What to produce:
Everything in the data below except the pictures must be repeated word for word.

Stored data:
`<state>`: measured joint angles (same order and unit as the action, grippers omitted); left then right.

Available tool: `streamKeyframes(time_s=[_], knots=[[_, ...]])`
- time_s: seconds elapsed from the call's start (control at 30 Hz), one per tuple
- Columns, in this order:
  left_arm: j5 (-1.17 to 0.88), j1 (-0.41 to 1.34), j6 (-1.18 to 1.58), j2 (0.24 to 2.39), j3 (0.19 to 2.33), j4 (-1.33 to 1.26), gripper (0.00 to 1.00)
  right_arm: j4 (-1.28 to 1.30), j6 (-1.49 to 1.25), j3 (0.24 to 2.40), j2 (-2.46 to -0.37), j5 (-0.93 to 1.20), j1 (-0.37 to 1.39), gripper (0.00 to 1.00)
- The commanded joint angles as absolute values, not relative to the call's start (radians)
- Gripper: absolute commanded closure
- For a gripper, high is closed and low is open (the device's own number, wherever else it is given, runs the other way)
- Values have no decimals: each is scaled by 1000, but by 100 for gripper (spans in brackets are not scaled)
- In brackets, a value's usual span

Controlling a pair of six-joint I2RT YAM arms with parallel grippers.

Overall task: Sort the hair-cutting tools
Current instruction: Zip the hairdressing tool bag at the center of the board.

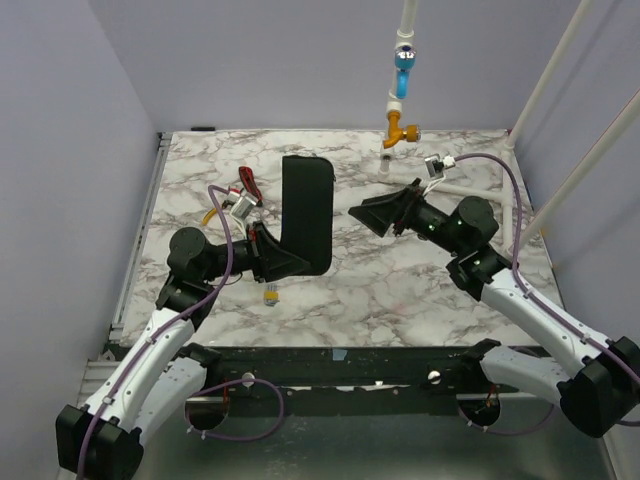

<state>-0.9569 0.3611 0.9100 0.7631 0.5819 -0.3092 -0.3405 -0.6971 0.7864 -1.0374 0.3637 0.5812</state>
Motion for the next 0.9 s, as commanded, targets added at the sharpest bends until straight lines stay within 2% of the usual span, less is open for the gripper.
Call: streamKeyframes(time_s=[0.0, 0.3, 0.63, 0.87], knots=[[-1058, 357, 937, 726, 582, -454, 100, -785, -1008, 750, -1067, 750, 528, 0], [-1104, 371, 941, 792, 625, -420, 100, -877, -1072, 840, -1184, 822, 529, 0], [-1140, 428, 868, 866, 698, -323, 100, -552, -882, 963, -1233, 763, 529, 0], [-1157, 469, 847, 886, 711, -305, 100, -462, -837, 1006, -1248, 748, 528, 1]])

Solution to the exercise:
`<state>`: measured joint angles (same order and unit as the action, grippers omitted); left then right.

Available tool: `streamKeyframes(time_s=[_], knots=[[_, ...]])`
- time_s: seconds elapsed from the call's start (control at 30 Hz), one per tuple
- Columns, in this order:
  left_arm: j5 (-1.17 to 0.88), j1 (-0.41 to 1.34), j6 (-1.18 to 1.58), j2 (0.24 to 2.39), j3 (0.19 to 2.33), j4 (-1.33 to 1.26), gripper (0.00 to 1.00)
  right_arm: j4 (-1.28 to 1.30), j6 (-1.49 to 1.25), j3 (0.24 to 2.40), j2 (-2.46 to -0.37), j5 (-0.93 to 1.20), j1 (-0.37 to 1.39), gripper (0.00 to 1.00)
- The commanded joint angles as absolute values, not relative to the call's start (radians)
- Gripper: absolute commanded closure
- For a gripper, high is closed and low is open (the device's own number, wherever else it is given, runs the other way)
- Values have no decimals: each is scaled by 1000, but by 100 for gripper (spans in brackets are not scaled)
- In brackets, a value's usual span

Controlling a pair of six-joint I2RT YAM arms with parallel grippers.

Overall task: Sort the hair-cutting tools
Current instruction: Zip the hairdressing tool bag at the center of the board.


<state>-0.9569 0.3611 0.9100 0.7631 0.5819 -0.3092 -0.3405 -0.6971 0.7864 -1.0374 0.3637 0.5812</state>
Motion for the next 0.9 s, as commanded, targets added at the sharpest bends until straight lines stay within 2% of the usual span, less is open for the gripper.
Call: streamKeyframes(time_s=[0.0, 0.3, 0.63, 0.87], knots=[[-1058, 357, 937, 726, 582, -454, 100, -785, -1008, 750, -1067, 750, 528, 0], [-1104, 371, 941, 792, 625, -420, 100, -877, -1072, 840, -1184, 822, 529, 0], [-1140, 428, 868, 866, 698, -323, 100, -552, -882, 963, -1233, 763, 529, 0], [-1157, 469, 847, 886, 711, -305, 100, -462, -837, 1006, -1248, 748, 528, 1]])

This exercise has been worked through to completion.